During the year ended December 31, 2024, the Company issued 1,158,000 stock options to certain directors, officers and consultants of the Company (2023 – 1,738,000).

Stock options issued and outstanding as of December 31, 2024, were as follows:

Exercise Price Number Outstanding Number Exercisable Issue Date Expiration Date
$0.50 900,000 900,000 January 6, 2020 January 6, 2025
$0.52 1,078,366 1,078,366 February 26, 2021 February 26, 2026
$0.50 2,018,000 2,018,000 November 1, 2021 November 1, 2026
$0.66 150,000 150,000 December 1, 2021 December 1, 2026
$0.54 280,000 280,000 August 30, 2022 August 30, 2027
$0.80 700,000 700,000 January 20, 2023 January 20, 2028
$0.74 838,000 838,000 August 2, 2023 August 2, 2028
$0.29 200,000 200,000 November 2, 2023 November 2, 2028
$0.52 100,000 100,000 January 12, 2024 January 12, 2029
$0.95 560,000 560,000 June 4, 2024 June 4, 2029
$0.62 498,000 498,000 November 14, 2024 November 14, 2029
7,322,366 7,322,366

As of December 31, 2024, the weighted-average life of the options outstanding was 2.35 years.

Warrants

As at December 31, 2024, the Company had the following warrants outstanding and exercisable:

Exercise price Number outstanding Expiration date
$1.00 1,027,667 January 19, 2025
$1.00 (1) 18,690 January 19, 2025
$2.00 (1) 8,540 January 19, 2025
$0.65 556,403 February 15, 2025
$0.70 833,333 May 23, 2025
$0.70 (1) 36,155 May 23, 2025
$0.91 2,791,767 May 28, 2025
$0.91 (1) 126,780 May 28, 2025
5,399,335

Note (1): These warrants were issued to agents as finder’s warrants.

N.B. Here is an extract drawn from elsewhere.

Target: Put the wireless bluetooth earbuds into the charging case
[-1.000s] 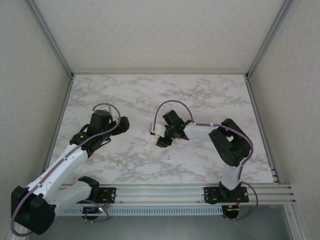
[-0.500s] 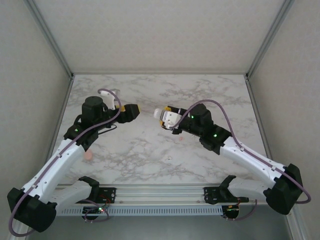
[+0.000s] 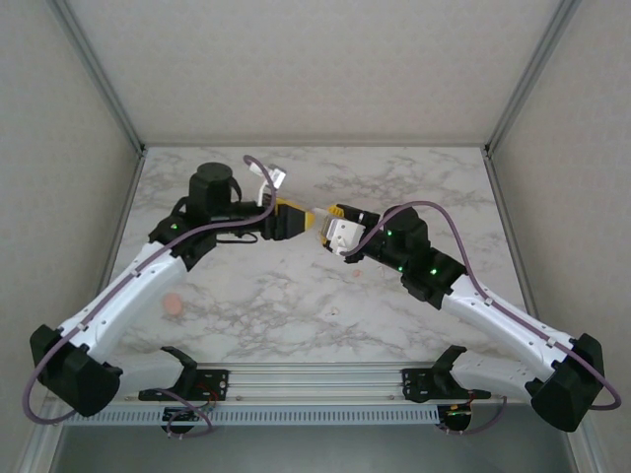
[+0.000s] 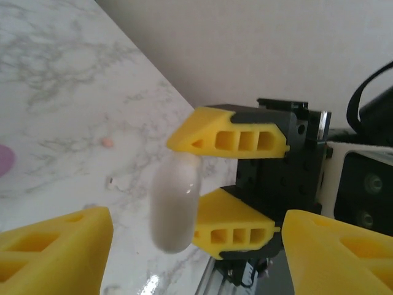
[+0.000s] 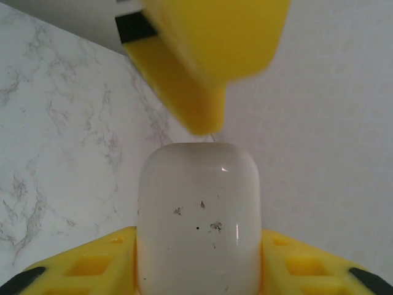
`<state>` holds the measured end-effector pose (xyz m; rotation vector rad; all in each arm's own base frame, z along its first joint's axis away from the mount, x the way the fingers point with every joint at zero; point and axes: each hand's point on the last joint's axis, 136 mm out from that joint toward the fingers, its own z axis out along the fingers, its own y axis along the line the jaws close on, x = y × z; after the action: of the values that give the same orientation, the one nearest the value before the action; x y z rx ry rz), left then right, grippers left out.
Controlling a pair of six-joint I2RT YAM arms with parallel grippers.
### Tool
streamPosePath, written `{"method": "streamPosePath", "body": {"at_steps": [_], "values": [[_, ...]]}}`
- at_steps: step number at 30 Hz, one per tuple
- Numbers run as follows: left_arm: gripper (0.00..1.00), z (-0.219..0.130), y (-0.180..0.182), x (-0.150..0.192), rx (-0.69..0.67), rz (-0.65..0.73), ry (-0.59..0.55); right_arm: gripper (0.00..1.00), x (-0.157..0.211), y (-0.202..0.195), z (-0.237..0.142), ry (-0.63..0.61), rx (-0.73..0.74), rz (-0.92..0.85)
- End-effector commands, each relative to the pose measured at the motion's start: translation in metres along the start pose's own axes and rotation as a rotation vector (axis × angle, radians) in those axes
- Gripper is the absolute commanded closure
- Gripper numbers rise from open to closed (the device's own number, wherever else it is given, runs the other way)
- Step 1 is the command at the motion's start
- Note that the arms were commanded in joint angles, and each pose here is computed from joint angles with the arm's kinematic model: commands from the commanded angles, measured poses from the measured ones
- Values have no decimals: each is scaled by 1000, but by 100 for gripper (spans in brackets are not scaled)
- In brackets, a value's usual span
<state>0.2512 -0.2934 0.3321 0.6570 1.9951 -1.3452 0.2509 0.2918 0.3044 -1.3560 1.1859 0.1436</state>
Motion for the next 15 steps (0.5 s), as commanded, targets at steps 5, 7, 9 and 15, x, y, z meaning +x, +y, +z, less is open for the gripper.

As of December 31, 2024, the weighted average life remaining of the warrants outstanding was 0.30 years.

As at the date of this MD&A, the Company had 74,119,829 Common Shares, 7,647,366 stock options and 5,169,335 share purchase warrants issued and outstanding. See “Subsequent Events” for greater detail on these amounts.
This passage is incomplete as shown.